**Task details:** What lines in the records include the string "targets"? Return each one.

**Extracted information:**

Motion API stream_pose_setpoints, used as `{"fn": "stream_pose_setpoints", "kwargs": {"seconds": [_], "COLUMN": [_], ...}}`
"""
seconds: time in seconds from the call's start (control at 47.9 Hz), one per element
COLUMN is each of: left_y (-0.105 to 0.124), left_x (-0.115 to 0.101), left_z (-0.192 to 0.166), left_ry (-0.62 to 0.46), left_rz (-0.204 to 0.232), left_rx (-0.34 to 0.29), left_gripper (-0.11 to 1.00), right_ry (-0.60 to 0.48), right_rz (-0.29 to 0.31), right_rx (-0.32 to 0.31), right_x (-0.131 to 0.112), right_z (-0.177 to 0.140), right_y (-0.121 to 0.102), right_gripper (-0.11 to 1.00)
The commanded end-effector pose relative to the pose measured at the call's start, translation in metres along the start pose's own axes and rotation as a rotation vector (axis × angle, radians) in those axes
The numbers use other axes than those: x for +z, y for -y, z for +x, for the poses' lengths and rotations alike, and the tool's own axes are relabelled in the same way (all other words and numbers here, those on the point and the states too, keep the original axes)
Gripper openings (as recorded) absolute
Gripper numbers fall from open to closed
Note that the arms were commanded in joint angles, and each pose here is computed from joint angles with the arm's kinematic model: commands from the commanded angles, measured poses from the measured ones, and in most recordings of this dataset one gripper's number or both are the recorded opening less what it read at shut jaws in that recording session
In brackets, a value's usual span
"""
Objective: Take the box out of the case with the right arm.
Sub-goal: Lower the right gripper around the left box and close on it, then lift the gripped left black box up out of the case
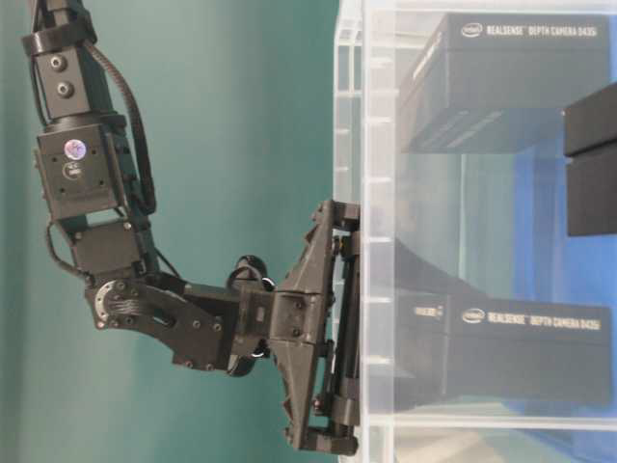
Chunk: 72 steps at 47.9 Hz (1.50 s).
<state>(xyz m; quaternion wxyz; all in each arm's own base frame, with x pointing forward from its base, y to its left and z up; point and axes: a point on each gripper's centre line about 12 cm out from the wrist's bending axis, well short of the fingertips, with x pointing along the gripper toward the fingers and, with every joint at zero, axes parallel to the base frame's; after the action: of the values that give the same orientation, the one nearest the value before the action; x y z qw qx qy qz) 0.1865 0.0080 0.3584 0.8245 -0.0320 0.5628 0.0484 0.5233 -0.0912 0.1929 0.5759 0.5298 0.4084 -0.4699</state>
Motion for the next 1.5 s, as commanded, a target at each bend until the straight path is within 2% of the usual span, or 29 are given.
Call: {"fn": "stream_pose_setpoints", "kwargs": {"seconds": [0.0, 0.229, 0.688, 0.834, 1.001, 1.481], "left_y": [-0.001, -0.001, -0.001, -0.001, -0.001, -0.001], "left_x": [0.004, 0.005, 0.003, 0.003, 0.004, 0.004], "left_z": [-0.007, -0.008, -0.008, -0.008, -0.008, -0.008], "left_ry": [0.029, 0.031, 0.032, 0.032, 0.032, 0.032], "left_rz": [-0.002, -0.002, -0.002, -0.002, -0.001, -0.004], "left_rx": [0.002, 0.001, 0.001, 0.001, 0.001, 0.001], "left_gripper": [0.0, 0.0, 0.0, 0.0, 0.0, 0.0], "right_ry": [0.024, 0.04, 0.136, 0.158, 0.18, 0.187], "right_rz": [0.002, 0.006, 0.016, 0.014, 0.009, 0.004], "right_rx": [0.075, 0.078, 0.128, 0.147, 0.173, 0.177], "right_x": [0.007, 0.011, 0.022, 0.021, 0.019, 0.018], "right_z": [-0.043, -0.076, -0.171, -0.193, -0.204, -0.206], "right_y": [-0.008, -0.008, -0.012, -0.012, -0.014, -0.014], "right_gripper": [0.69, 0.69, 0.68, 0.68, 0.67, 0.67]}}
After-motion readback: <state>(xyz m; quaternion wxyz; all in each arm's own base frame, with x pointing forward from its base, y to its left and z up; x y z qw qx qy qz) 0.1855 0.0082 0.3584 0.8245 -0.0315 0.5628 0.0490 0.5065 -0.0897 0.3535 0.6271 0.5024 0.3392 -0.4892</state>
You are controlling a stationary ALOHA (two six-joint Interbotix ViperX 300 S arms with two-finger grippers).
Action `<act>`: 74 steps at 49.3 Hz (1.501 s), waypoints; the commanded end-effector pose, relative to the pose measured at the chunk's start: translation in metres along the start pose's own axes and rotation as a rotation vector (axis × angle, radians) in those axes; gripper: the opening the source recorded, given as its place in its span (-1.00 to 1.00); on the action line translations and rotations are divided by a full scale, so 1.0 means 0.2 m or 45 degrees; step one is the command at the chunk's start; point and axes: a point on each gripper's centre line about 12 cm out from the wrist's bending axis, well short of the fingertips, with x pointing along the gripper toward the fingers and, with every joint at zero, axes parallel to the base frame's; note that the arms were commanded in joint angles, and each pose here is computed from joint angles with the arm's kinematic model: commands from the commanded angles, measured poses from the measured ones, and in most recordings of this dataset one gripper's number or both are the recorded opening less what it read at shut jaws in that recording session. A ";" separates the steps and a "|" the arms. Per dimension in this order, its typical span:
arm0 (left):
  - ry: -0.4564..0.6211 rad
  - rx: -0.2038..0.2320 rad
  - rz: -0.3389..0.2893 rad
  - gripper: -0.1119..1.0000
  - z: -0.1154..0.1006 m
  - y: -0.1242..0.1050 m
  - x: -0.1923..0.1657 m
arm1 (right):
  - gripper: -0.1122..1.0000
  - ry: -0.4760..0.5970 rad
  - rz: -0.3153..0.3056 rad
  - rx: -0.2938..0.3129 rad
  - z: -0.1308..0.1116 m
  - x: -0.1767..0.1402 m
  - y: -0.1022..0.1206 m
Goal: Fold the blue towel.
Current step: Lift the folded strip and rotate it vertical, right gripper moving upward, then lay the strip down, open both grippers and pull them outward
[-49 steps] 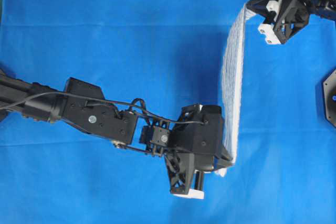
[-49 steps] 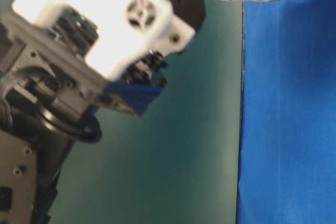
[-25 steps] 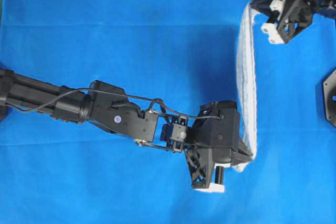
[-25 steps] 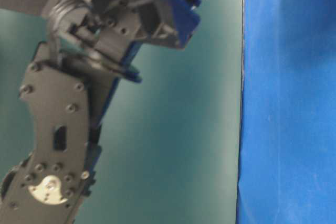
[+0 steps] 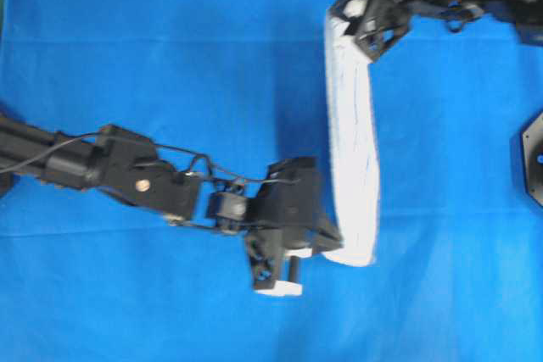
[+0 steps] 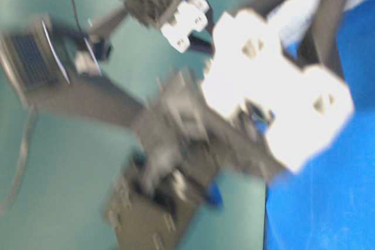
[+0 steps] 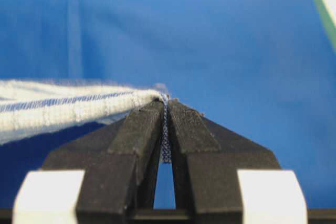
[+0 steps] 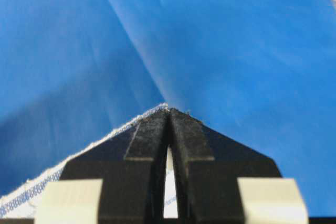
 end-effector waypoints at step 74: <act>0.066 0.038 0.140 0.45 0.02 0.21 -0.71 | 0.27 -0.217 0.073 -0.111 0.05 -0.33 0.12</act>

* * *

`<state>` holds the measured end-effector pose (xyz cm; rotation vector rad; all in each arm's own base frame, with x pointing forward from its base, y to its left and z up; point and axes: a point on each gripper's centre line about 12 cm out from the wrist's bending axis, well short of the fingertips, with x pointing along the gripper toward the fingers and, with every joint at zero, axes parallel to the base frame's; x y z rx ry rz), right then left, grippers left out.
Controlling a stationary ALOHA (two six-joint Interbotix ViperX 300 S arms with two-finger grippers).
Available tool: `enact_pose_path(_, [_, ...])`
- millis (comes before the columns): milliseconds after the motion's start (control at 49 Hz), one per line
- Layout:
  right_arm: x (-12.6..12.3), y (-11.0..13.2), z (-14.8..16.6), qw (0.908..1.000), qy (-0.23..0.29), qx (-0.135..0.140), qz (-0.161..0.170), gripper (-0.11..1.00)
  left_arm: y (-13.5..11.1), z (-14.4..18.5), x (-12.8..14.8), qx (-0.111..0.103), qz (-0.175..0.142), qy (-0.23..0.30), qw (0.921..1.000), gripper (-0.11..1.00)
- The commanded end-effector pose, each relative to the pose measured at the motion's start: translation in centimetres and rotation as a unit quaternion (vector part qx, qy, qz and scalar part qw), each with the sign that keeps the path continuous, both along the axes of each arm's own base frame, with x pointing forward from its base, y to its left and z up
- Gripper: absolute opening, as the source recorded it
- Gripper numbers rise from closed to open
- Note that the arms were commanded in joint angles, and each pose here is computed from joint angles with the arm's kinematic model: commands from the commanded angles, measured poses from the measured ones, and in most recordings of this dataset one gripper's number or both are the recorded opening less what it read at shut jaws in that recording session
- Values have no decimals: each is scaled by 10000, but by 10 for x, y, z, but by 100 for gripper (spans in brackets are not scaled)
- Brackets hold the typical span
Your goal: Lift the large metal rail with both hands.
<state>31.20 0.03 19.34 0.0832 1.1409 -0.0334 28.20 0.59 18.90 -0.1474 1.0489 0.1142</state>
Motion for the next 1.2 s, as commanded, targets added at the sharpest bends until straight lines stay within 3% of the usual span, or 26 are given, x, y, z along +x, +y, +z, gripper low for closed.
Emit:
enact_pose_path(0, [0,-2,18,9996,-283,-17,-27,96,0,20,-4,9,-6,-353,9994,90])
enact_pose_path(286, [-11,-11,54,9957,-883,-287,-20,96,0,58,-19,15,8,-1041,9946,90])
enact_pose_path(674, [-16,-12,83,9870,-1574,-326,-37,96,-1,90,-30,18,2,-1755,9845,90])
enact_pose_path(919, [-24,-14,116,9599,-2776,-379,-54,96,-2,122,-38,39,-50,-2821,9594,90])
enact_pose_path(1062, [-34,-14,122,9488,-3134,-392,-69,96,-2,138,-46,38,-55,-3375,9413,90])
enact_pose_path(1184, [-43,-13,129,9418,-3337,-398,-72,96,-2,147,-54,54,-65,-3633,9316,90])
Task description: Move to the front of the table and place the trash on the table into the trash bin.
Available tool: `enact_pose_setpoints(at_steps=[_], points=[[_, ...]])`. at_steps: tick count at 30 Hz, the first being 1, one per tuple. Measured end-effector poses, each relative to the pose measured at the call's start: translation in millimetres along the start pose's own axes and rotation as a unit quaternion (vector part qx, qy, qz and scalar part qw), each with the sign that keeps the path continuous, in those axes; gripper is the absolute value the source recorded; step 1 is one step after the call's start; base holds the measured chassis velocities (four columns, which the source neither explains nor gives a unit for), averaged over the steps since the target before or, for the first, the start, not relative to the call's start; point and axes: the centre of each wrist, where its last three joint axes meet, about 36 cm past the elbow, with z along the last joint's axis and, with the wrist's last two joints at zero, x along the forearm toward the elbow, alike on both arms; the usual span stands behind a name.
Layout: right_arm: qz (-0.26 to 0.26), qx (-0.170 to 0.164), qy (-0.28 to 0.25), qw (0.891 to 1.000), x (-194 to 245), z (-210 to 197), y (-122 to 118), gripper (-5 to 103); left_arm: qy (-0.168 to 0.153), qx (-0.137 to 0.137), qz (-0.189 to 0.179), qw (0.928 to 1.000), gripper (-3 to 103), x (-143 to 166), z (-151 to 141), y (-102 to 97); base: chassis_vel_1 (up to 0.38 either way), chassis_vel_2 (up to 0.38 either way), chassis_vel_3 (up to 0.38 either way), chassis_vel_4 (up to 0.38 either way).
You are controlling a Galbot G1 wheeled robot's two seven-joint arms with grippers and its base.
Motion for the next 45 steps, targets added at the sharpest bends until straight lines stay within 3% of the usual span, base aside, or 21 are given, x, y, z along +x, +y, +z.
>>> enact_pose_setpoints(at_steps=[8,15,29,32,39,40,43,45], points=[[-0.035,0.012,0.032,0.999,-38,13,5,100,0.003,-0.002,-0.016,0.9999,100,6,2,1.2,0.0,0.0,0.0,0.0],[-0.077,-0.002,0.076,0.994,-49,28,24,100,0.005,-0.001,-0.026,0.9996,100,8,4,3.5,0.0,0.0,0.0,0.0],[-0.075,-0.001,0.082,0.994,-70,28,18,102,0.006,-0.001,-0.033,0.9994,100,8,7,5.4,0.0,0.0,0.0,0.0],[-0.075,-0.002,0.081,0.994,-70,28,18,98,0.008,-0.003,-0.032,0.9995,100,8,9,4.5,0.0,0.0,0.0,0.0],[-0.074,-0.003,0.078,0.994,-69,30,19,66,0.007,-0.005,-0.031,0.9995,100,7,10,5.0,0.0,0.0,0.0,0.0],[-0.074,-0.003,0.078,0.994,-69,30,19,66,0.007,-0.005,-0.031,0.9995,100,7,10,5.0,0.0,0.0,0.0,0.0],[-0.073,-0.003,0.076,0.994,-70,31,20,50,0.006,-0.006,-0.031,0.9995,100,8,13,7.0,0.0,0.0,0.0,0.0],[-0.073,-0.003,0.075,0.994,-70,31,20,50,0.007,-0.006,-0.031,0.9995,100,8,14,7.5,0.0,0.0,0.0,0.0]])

**Task answer:**
Motion for the next 1.2 s, as commanded, targets added at the sharpest bends until straight lines stay within 3% of the usual span, or 26 are given, x, y, z along +x, +y, +z, gripper low for closed.
Motion for the next 45 steps, targets added at the sharpest bends until straight lines stay within 3% of the usual span, base aside, or 21 are given, x, y, z along +x, +y, +z.

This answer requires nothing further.